▶ **TASK DETAILS**: Without including the pictures, copy out every line below.

▶ **RECORDS FOR THE TASK**:
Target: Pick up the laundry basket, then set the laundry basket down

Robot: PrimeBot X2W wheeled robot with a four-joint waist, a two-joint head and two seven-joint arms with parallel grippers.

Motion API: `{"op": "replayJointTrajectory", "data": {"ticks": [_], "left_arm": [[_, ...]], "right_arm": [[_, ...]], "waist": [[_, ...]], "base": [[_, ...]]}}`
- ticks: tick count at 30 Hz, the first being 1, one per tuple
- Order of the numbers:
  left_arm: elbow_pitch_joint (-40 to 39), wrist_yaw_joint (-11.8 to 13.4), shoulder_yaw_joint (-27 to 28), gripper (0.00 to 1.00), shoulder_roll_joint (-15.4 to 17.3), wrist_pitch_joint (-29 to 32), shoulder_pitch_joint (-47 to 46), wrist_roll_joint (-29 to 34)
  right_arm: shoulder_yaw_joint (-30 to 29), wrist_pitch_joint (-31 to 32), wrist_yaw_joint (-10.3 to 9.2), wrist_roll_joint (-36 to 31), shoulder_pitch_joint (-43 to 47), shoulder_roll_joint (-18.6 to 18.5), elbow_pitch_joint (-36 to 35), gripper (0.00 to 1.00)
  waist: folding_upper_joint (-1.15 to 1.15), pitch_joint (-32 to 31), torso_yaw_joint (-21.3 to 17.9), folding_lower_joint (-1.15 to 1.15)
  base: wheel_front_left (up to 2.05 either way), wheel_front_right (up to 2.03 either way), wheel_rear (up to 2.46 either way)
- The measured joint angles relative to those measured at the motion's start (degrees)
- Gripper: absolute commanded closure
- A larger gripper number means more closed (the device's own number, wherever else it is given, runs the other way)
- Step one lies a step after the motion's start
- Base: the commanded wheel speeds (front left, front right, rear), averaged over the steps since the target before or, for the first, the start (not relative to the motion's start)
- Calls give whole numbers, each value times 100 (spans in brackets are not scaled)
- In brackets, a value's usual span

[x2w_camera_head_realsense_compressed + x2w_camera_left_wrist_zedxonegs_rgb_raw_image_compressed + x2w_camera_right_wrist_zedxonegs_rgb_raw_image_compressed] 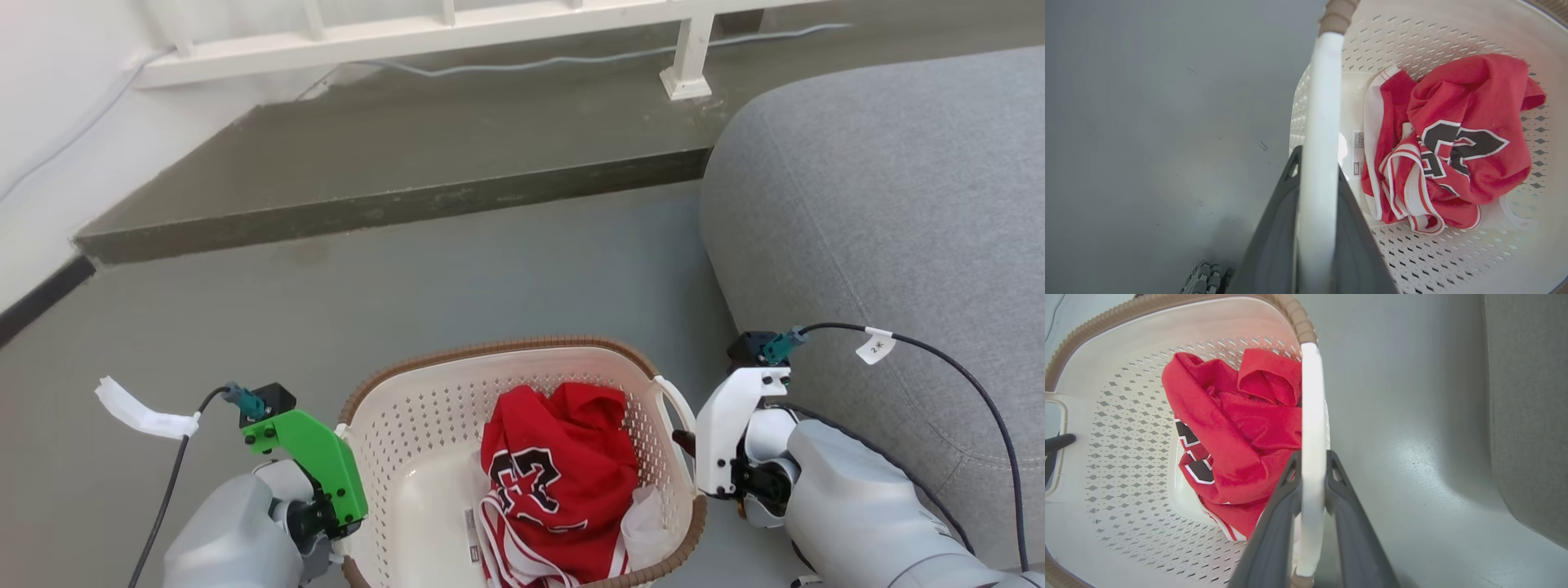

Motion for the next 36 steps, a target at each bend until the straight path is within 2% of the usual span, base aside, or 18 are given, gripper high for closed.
{"op": "replayJointTrajectory", "data": {"ticks": [9,36], "left_arm": [[13,8,-2,100,4,110,83,-58],[21,67,-97,100,19,258,205,-242]], "right_arm": [[64,138,-3,58,39,-4,-19,100],[196,232,-4,258,102,-11,-21,100]], "waist": [[0,-204,-35,0],[0,-276,-50,0]], "base": [[0,0,0],[0,0,0]]}}
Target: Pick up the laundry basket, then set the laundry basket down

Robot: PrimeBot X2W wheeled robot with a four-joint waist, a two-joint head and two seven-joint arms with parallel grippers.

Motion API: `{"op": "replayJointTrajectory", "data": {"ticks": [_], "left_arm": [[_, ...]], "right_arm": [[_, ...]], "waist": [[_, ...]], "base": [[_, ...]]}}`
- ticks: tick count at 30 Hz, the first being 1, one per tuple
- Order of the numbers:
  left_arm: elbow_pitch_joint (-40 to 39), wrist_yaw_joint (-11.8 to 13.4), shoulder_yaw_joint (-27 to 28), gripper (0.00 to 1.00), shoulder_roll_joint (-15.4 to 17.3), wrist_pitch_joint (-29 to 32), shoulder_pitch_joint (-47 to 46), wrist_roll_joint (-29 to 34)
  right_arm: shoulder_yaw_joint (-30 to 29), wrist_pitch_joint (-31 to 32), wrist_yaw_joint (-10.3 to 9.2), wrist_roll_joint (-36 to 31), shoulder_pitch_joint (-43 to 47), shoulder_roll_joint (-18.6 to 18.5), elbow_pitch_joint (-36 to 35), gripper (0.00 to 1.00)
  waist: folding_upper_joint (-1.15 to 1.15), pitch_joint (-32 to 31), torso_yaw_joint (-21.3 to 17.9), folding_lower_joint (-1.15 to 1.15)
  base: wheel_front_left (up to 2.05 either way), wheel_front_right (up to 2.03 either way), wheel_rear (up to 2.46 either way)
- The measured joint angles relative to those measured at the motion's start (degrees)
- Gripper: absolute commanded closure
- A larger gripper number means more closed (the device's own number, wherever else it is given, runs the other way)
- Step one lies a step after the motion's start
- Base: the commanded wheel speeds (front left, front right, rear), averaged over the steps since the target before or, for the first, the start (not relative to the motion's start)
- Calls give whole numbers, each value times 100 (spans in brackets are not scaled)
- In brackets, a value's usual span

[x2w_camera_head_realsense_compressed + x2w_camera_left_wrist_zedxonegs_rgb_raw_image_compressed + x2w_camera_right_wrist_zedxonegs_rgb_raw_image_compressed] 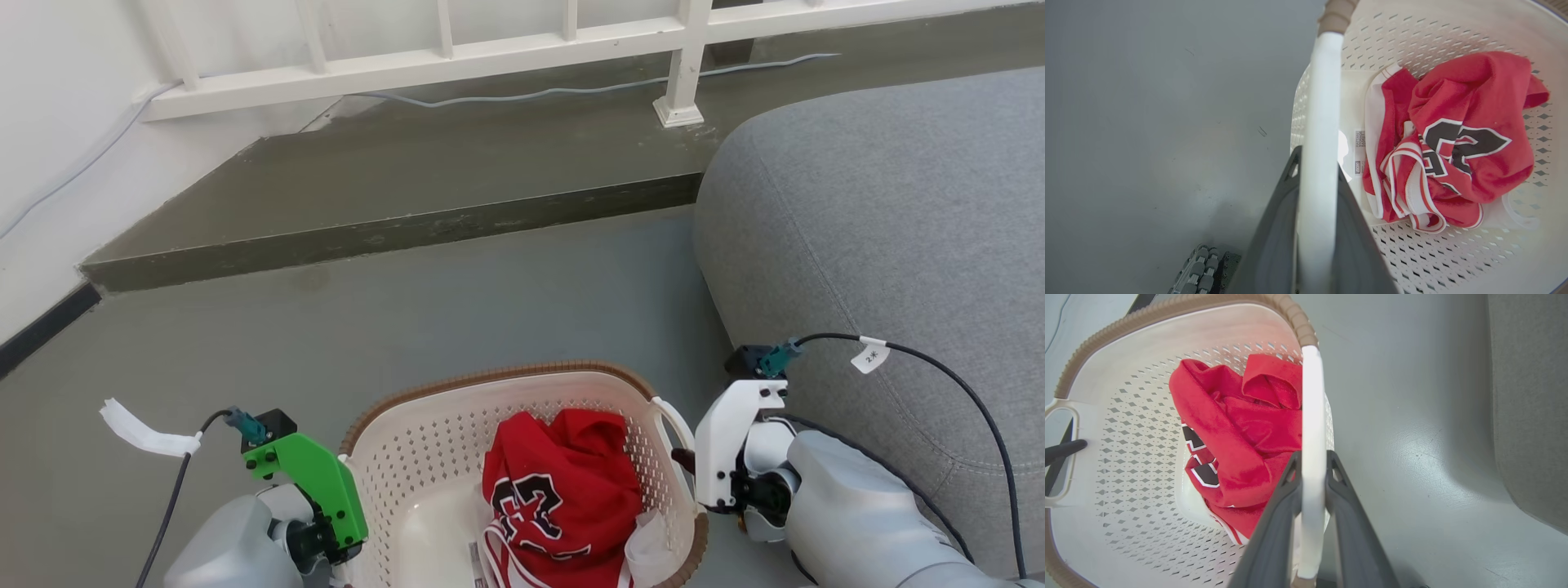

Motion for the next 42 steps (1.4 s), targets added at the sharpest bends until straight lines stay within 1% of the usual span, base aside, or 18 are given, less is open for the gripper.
{"op": "replayJointTrajectory", "data": {"ticks": [6,23,34,42], "left_arm": [[-1,43,-9,100,0,0,1,-1],[-16,44,-40,100,2,-7,4,-85],[-126,49,-120,100,13,-167,3,-91],[-315,67,-190,100,26,-388,-63,-91]], "right_arm": [[41,7,0,36,1,-2,-11,100],[98,5,0,98,2,-15,-9,100],[126,-54,-1,104,-2,-30,-19,100],[99,-202,-1,147,-150,-57,-21,100]], "waist": [[0,-7,-3,0],[0,2,6,0],[0,238,14,0],[0,610,28,0]], "base": [[0,0,0],[0,0,0],[0,0,0],[0,0,0]]}}
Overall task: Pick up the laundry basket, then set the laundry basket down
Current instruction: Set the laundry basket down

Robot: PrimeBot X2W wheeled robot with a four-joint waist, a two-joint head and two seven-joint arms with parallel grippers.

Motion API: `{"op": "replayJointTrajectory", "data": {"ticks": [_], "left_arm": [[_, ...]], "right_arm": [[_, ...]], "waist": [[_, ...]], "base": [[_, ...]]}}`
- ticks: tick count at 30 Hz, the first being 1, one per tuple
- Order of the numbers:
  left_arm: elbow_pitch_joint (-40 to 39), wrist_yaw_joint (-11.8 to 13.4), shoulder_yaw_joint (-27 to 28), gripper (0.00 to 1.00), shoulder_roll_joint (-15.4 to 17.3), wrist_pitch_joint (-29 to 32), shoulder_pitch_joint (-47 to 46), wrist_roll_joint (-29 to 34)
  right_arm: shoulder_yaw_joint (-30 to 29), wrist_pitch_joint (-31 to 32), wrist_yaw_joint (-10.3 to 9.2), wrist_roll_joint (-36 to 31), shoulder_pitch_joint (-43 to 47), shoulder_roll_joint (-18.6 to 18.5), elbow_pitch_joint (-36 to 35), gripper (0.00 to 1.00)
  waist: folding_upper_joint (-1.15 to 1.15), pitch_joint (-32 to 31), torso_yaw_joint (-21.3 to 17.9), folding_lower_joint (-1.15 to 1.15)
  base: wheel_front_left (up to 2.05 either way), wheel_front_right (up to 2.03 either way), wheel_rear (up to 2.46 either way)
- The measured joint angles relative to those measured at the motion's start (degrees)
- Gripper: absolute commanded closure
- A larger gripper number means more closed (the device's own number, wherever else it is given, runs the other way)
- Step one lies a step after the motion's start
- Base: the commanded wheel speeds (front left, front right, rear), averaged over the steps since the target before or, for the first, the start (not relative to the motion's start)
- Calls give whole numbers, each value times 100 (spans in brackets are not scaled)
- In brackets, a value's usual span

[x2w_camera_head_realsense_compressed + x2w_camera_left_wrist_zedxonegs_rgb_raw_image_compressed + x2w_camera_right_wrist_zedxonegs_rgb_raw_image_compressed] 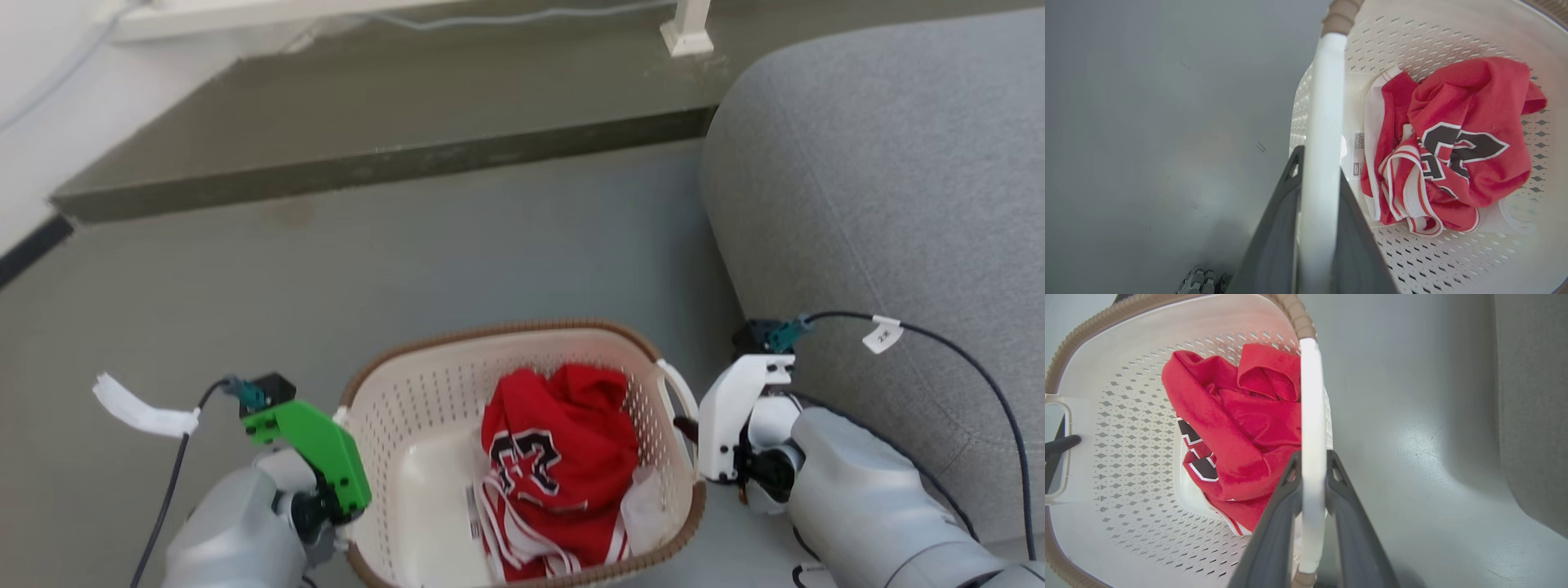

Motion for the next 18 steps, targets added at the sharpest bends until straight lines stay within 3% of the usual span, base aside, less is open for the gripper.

▶ **RESULT FOR THIS EXERCISE**:
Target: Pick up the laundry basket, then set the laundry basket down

Robot: PrimeBot X2W wheeled robot with a four-joint waist, a two-joint head and two seven-joint arms with parallel grippers.

Motion API: `{"op": "replayJointTrajectory", "data": {"ticks": [_], "left_arm": [[_, ...]], "right_arm": [[_, ...]], "waist": [[_, ...]], "base": [[_, ...]]}}`
- ticks: tick count at 30 Hz, the first being 1, one per tuple
- Order of the numbers:
  left_arm: elbow_pitch_joint (-40 to 39), wrist_yaw_joint (-11.8 to 13.4), shoulder_yaw_joint (-27 to 28), gripper (0.00 to 1.00), shoulder_roll_joint (-15.4 to 17.3), wrist_pitch_joint (-29 to 32), shoulder_pitch_joint (-47 to 46), wrist_roll_joint (-29 to 34)
  right_arm: shoulder_yaw_joint (-30 to 29), wrist_pitch_joint (-31 to 32), wrist_yaw_joint (-10.3 to 9.2), wrist_roll_joint (-36 to 31), shoulder_pitch_joint (-43 to 47), shoulder_roll_joint (-18.6 to 18.5), elbow_pitch_joint (-36 to 35), gripper (0.00 to 1.00)
  waist: folding_upper_joint (-1.15 to 1.15), pitch_joint (-32 to 31), torso_yaw_joint (-21.3 to 17.9), folding_lower_joint (-1.15 to 1.15)
  base: wheel_front_left (up to 2.05 either way), wheel_front_right (up to 2.03 either way), wheel_rear (up to 2.46 either way)
- The measured joint angles relative to those measured at the motion's start (degrees)
- Gripper: absolute commanded closure
- A larger gripper number means more closed (the device's own number, wherever else it is given, runs the other way)
- Step one lies a step after the motion's start
- Base: the commanded wheel speeds (front left, front right, rear), averaged over the steps since the target before or, for the first, the start (not relative to the motion's start)
- Calls give whole numbers, each value times 100 (spans in brackets are not scaled)
- In brackets, a value's usual span

[x2w_camera_head_realsense_compressed + x2w_camera_left_wrist_zedxonegs_rgb_raw_image_compressed + x2w_camera_right_wrist_zedxonegs_rgb_raw_image_compressed] 

Motion for the next 36 steps, a target at each bend until the straight path is within 2% of the usual span, base aside, or 18 are given, gripper high for closed.
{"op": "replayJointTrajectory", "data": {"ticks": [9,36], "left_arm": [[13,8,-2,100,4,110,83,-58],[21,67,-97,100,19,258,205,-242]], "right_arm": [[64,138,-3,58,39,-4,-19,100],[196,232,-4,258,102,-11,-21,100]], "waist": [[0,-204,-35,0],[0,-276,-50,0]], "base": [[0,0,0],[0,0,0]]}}
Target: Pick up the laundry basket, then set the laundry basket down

Robot: PrimeBot X2W wheeled robot with a four-joint waist, a two-joint head and two seven-joint arms with parallel grippers.

Motion API: `{"op": "replayJointTrajectory", "data": {"ticks": [_], "left_arm": [[_, ...]], "right_arm": [[_, ...]], "waist": [[_, ...]], "base": [[_, ...]]}}`
- ticks: tick count at 30 Hz, the first being 1, one per tuple
- Order of the numbers:
  left_arm: elbow_pitch_joint (-40 to 39), wrist_yaw_joint (-11.8 to 13.4), shoulder_yaw_joint (-27 to 28), gripper (0.00 to 1.00), shoulder_roll_joint (-15.4 to 17.3), wrist_pitch_joint (-29 to 32), shoulder_pitch_joint (-47 to 46), wrist_roll_joint (-29 to 34)
  right_arm: shoulder_yaw_joint (-30 to 29), wrist_pitch_joint (-31 to 32), wrist_yaw_joint (-10.3 to 9.2), wrist_roll_joint (-36 to 31), shoulder_pitch_joint (-43 to 47), shoulder_roll_joint (-18.6 to 18.5), elbow_pitch_joint (-36 to 35), gripper (0.00 to 1.00)
  waist: folding_upper_joint (-1.15 to 1.15), pitch_joint (-32 to 31), torso_yaw_joint (-21.3 to 17.9), folding_lower_joint (-1.15 to 1.15)
  base: wheel_front_left (up to 2.05 either way), wheel_front_right (up to 2.03 either way), wheel_rear (up to 2.46 either way)
- The measured joint angles relative to those measured at the motion's start (degrees)
- Gripper: absolute commanded closure
- A larger gripper number means more closed (the device's own number, wherever else it is given, runs the other way)
- Step one lies a step after the motion's start
- Base: the commanded wheel speeds (front left, front right, rear), averaged over the steps since the target before or, for the first, the start (not relative to the motion's start)
- Calls give whole numbers, each value times 100 (spans in brackets are not scaled)
- In brackets, a value's usual span

[x2w_camera_head_realsense_compressed + x2w_camera_left_wrist_zedxonegs_rgb_raw_image_compressed + x2w_camera_right_wrist_zedxonegs_rgb_raw_image_compressed] 

Motion for the next 42 steps (1.4 s), targets added at the sharpest bends until straight lines stay within 1% of the usual span, base aside, or 18 are given, less is open for the gripper.
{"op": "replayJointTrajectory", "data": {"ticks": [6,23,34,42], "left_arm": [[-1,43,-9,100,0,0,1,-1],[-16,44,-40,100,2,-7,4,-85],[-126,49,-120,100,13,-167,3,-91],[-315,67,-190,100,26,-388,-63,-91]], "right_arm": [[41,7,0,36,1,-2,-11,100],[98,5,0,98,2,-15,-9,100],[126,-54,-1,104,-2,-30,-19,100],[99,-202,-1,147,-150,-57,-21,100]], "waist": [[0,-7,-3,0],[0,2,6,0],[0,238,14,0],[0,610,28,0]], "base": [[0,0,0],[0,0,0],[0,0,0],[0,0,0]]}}
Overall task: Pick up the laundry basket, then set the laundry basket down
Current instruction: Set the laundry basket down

Robot: PrimeBot X2W wheeled robot with a four-joint waist, a two-joint head and two seven-joint arms with parallel grippers.

Motion API: `{"op": "replayJointTrajectory", "data": {"ticks": [_], "left_arm": [[_, ...]], "right_arm": [[_, ...]], "waist": [[_, ...]], "base": [[_, ...]]}}`
- ticks: tick count at 30 Hz, the first being 1, one per tuple
- Order of the numbers:
  left_arm: elbow_pitch_joint (-40 to 39), wrist_yaw_joint (-11.8 to 13.4), shoulder_yaw_joint (-27 to 28), gripper (0.00 to 1.00), shoulder_roll_joint (-15.4 to 17.3), wrist_pitch_joint (-29 to 32), shoulder_pitch_joint (-47 to 46), wrist_roll_joint (-29 to 34)
  right_arm: shoulder_yaw_joint (-30 to 29), wrist_pitch_joint (-31 to 32), wrist_yaw_joint (-10.3 to 9.2), wrist_roll_joint (-36 to 31), shoulder_pitch_joint (-43 to 47), shoulder_roll_joint (-18.6 to 18.5), elbow_pitch_joint (-36 to 35), gripper (0.00 to 1.00)
  waist: folding_upper_joint (-1.15 to 1.15), pitch_joint (-32 to 31), torso_yaw_joint (-21.3 to 17.9), folding_lower_joint (-1.15 to 1.15)
  base: wheel_front_left (up to 2.05 either way), wheel_front_right (up to 2.03 either way), wheel_rear (up to 2.46 either way)
- The measured joint angles relative to those measured at the motion's start (degrees)
- Gripper: absolute commanded closure
- A larger gripper number means more closed (the device's own number, wherever else it is given, runs the other way)
- Step one lies a step after the motion's start
- Base: the commanded wheel speeds (front left, front right, rear), averaged over the steps since the target before or, for the first, the start (not relative to the motion's start)
- Calls give whole numbers, each value times 100 (spans in brackets are not scaled)
- In brackets, a value's usual span

[x2w_camera_head_realsense_compressed + x2w_camera_left_wrist_zedxonegs_rgb_raw_image_compressed + x2w_camera_right_wrist_zedxonegs_rgb_raw_image_compressed] 

Motion for the next 18 steps, targets added at the sharpest bends until straight lines stay within 3% of the usual span, base aside, less is open for the gripper.

At this stage, the exercise is finished.